_What is being asked_
How many of the lines in the data contain "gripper"? Give only the number.

_Data section_
----------

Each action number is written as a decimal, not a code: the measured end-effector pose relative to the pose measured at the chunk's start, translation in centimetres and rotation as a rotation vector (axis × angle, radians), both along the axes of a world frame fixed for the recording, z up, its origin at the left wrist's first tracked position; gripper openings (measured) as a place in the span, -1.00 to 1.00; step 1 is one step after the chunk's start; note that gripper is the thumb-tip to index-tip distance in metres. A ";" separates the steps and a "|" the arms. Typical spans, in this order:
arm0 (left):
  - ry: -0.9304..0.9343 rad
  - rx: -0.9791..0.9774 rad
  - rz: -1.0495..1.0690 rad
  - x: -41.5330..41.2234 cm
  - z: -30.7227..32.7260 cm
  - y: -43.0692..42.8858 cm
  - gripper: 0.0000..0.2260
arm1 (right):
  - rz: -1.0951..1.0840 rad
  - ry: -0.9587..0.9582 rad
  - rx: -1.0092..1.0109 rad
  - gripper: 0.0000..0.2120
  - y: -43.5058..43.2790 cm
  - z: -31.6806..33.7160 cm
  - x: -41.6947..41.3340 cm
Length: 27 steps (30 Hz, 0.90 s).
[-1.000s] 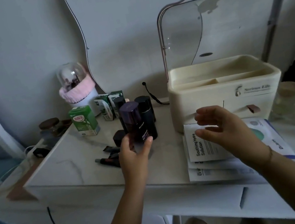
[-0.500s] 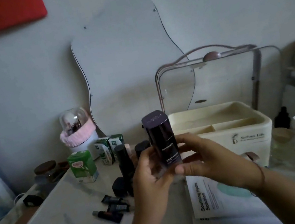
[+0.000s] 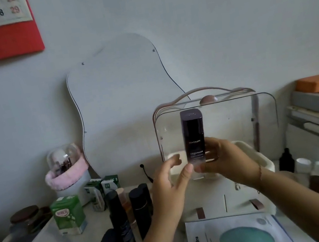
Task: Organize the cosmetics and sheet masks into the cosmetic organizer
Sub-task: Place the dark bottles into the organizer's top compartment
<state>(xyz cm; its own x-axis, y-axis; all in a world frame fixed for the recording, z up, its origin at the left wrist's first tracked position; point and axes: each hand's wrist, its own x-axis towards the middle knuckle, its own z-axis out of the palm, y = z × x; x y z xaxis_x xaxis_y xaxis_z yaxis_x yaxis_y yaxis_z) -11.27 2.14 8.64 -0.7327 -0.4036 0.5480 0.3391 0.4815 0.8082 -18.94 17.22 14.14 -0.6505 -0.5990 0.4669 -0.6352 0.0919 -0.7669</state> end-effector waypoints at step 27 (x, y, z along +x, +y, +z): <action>0.042 -0.106 0.044 -0.7 -4.3 -0.1 -0.69 | -0.126 -0.157 0.285 -0.41 -9.6 -2.2 -9.7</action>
<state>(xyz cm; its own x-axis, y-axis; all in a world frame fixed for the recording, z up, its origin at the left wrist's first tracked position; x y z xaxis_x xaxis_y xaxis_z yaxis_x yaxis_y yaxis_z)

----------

_Response to the exercise_
3